Le mardi 10 février dernier dans la soirée, l’intense cyclone tropical Gezani s’est abattu avec une furie dévastatrice sur le littoral oriental de Madagascar. Le phénomène météorologique, d’une puissance exceptionnelle, a frappé en plein cœur Toamasina — communément appelée Tamatave —, deuxième agglomération du pays et poumon économique de la Grande Île.
À l’aube de ce mercredi, la lumière du jour révèle l’ampleur du désastre : la cité portuaire gît sous les décombres, meurtrie par la conjugaison meurtrière de précipitations diluviennes et de rafales d’une intensité cataclysmique. Les infrastructures essentielles ont été balayées, les habitations éventrées, tandis que les rues se sont métamorphosées en torrents tumultueux charriant les vestiges d’une vie urbaine brutalement suspendue.
Le bilan provisoire demeure encore fragmentaire, les autorités peinant à évaluer l’étendue réelle des dégâts dans un contexte où les voies de communication restent largement impraticables. Les équipes de secours, mobilisées en nombre, s’activent dans des conditions périlleuses pour extirper les survivants ensevelis sous les amas de tôles et de béton.

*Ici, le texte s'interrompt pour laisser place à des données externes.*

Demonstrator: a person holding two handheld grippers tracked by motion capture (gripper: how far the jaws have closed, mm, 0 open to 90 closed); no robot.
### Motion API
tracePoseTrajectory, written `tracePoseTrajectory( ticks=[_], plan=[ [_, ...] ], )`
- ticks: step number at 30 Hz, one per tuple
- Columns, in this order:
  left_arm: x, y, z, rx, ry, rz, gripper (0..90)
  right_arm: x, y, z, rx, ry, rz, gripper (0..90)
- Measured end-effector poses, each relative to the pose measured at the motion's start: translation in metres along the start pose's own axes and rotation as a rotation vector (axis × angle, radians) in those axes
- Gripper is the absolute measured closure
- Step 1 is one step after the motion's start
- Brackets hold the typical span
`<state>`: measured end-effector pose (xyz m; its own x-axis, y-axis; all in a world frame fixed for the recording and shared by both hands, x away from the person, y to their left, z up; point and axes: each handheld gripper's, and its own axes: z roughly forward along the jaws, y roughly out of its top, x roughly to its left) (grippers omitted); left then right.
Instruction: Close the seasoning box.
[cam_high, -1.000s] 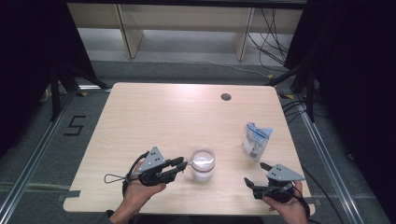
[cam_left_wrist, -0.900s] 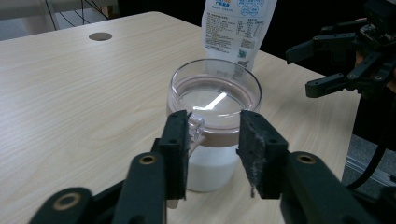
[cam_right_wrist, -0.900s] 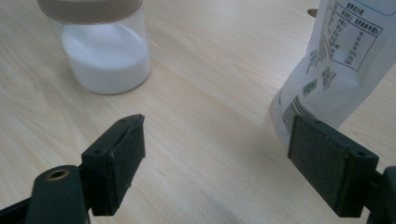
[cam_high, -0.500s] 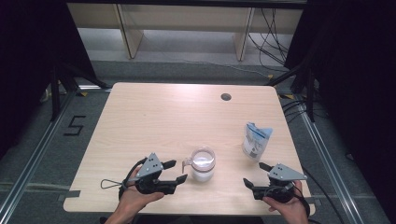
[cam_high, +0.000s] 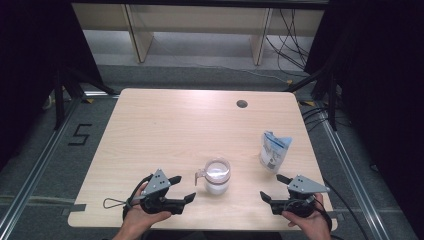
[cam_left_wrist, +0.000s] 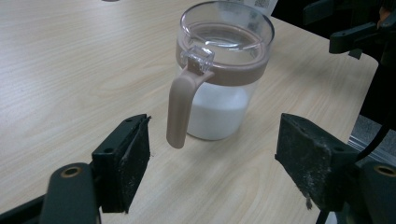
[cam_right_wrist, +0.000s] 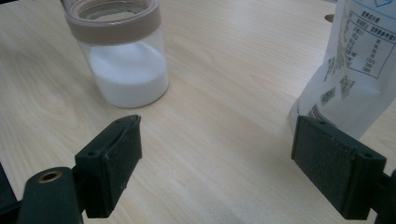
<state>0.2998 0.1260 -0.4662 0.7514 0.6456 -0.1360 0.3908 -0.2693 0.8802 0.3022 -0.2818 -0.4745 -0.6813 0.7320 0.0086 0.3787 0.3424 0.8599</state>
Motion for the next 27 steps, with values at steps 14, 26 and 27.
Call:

Désormais, un tiers du territoire insulaire demeure placé sous alerte bleue, dispositif de vigilance postcyclonique maintenu face aux risques résiduels d’inondations, de glissements de terrain et d’effondrement des structures fragilisées. Cette surveillance accrue témoigne de la précarité persistante qui étreint Madagascar au lendemain de cette catastrophe naturelle d’une ampleur rarement observée.
La communauté internationale se mobilise progressivement, tandis que le gouvernement malgache décrète l’état d’urgence national. Dans les heures cruciales qui s’annoncent, c’est toute la résilience d’un peuple déjà éprouvé par les aléas climatiques récurrents qui sera mise à l’épreuve.